In [1]:
%%capture
!pip install --upgrade -tensorflow_hub
# !pip install -U -huggingface_hub

import os
os.environ["CUDA_DEVICE_ORDER"]="PCI_BUS_ID" 
os.environ["CUDA_VISIBLE_DEVICES"]="4"

import textattack
import transformers
import torch
import time
from datasets import Dataset
import sys
import hashlib
import numpy as np

from transformers import AutoTokenizer, AutoModelForSequenceClassification, BertForMaskedLM, pipeline
from textattack.attack_recipes import (
    TextBuggerLi2018, DeepWordBugGao2018, TextFoolerJin2019, BERTAttackLi2020
)
from textattack.constraints.semantics.sentence_encoders import UniversalSentenceEncoder
from textattack.models.wrappers import ModelWrapper

sys.path.append('../')
from eval_utils import *
sys.path.pop()

2023-08-05 17:39:50.764435: I tensorflow/core/platform/cpu_feature_guard.cc:182] This TensorFlow binary is optimized to use available CPU instructions in performance-critical operations.
To enable the following instructions: AVX2 FMA, in other operations, rebuild TensorFlow with the appropriate compiler flags.


In [2]:
# set a seed, because reproducability is cool
np.random.seed(int(hashlib.sha256('Harrison Gietz'.encode('utf-8')).hexdigest(), 16) % 2**32)
torch.cuda.empty_cache()

device = input('enter a device name to run on: ')
dataset_val = input('Enter the number of samples to run on (100 or 1000): ')
defense = input('Specify a defense type among "default", "logit", "maj_log", "one_hot": ')
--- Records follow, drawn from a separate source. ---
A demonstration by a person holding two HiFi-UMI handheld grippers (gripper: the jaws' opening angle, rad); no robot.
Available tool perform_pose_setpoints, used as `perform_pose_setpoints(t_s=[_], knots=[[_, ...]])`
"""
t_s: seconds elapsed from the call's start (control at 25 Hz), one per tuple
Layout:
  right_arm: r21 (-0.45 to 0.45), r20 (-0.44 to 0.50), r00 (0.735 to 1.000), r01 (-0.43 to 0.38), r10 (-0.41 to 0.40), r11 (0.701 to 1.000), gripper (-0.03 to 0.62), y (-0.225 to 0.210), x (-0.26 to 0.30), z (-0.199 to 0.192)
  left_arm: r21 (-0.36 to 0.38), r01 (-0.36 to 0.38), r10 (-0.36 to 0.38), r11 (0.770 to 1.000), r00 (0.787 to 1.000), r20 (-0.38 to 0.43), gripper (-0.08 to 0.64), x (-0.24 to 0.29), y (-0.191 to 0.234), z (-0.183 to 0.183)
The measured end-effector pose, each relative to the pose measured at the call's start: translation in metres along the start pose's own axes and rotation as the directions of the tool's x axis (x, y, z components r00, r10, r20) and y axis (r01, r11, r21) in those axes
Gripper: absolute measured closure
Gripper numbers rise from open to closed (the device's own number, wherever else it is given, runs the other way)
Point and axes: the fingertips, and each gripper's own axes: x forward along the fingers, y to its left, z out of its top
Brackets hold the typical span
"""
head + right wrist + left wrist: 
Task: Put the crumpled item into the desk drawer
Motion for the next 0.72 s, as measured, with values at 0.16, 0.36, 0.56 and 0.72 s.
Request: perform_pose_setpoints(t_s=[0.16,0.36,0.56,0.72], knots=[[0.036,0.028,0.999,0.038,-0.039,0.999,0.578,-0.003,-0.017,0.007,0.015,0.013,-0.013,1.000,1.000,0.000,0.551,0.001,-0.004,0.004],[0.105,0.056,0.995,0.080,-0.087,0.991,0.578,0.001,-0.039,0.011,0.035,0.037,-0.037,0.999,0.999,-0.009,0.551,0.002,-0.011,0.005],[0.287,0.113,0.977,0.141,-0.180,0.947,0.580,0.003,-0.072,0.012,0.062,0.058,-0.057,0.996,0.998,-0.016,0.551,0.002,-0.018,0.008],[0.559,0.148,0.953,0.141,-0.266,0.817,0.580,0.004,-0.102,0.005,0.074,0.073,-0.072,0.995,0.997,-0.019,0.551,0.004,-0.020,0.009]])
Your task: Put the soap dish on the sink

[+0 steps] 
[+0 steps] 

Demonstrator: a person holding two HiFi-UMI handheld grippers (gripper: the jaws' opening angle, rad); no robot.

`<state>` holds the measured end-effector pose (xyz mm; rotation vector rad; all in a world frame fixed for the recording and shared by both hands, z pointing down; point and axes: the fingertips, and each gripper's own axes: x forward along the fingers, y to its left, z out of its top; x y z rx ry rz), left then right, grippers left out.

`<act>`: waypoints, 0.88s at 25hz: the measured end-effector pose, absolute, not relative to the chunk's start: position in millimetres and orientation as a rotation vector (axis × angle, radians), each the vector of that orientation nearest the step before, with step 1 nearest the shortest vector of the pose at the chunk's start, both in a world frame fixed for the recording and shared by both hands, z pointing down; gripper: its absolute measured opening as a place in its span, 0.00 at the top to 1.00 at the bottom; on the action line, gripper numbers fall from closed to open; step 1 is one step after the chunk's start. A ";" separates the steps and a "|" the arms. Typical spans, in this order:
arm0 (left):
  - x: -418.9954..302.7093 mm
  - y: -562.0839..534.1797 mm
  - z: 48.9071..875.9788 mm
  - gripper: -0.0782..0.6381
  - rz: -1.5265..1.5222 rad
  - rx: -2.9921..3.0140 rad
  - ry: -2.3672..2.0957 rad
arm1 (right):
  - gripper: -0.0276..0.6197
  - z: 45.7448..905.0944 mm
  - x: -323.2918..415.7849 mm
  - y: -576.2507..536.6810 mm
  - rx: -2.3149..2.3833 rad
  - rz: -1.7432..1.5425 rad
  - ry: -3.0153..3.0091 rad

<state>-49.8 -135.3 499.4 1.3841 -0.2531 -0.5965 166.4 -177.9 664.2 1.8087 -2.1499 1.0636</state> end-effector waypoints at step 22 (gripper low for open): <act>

ag_tokenizer = AutoTokenizer.from_pretrained("textattack/bert-base-uncased-ag-news")
ag_model = AutoModelForSequenceClassification.from_pretrained("textattack/bert-base-uncased-ag-news")
ag_model.to(device)
ag_pipeline = pipeline('sentiment-analysis', model=ag_model, tokenizer=ag_tokenizer)
ag_pipeline.device = next(ag_model.parameters()).device

ag_model_directory = "../../../models/bert-uncased_maskedlm_agnews_july31" #first diff
finetuned_ag_maskedlm = BertForMaskedLM.from_pretrained(ag_model_directory)
finetuned_ag_maskedlm.to(device)
ag_fill_mask = pipeline("fill-mask", model=finetuned_ag_maskedlm, tokenizer=ag_tokenizer)
ag_fill_mask.device = next(ag_model.parameters()).device

num_voter = 11
mask_pct = 0.3    
    
attack = DeepWordBugGao2018

if dataset_val == '100':
    loaded_ag_100 = Dataset.load_from_disk('../data/filtered_ag_clean_100')
    ag_100 = textattack.datasets.Dataset(convert_to_tuples(loaded_ag_100))
    dataset = ag_100
    dataset_name = 'ag-news100'
elif dataset_val =='1000':
    loaded_ag_1000 = Dataset.load_from_disk('../data/filtered_ag_clean_1000')
    ag_1000 = textattack.datasets.Dataset(convert_to_tuples(loaded_ag_1000))
    dataset = ag_1000
    dataset_name = 'ag-news1000'
else:
    raise ValueError('Number of samples not supported')
    
if defense == "default":
    ag_wrapper = textattack.models.wrappers.HuggingFaceModelWrapper(ag_model, ag_tokenizer)
    print(ag_wrapper)
elif defense == "logit":
    ag_wrapper = MaskDemaskWrapper(ag_model, ag_tokenizer, ag_fill_mask, num_voter, mask_pct, 'logit')
elif defense == 'maj_log':
    ag_wrapper = MaskDemaskWrapper(ag_model, ag_tokenizer, ag_fill_mask, num_voter, mask_pct, 'maj_log')
elif defense == "one_hot":
    ag_wrapper = MaskDemaskWrapper(ag_model, ag_tokenizer, ag_fill_mask, num_voter, mask_pct, 'maj_one_hot')
else:
    raise ValueError('Not a valid defense type.')
    
print(f'using num_voter = {num_voter} and mask_pct = {mask_pct} with dataset = {dataset_name}...')

# Parse the attack name
attack_name = parse_attack_name(attack)
attack = attack.build(ag_wrapper)

# Set up arguments for the attack
attack_args = textattack.AttackArgs(
    num_examples=len(dataset),
    log_to_csv=f'{attack_name}_{dataset_name}_mp{mask_pct}_nv{num_voter}_{defense}_log.csv',
    checkpoint_interval=25, 
    checkpoint_dir="chkpts_2", 
    disable_stdout=True
)
# Perform the attack and save the results
attacker = textattack.Attacker(attack, dataset, attack_args)
attacker.attack_dataset()

print(f'The above are results for {attack_name}_{dataset_name}_mp{mask_pct}_nv{num_voter}_{defense}.')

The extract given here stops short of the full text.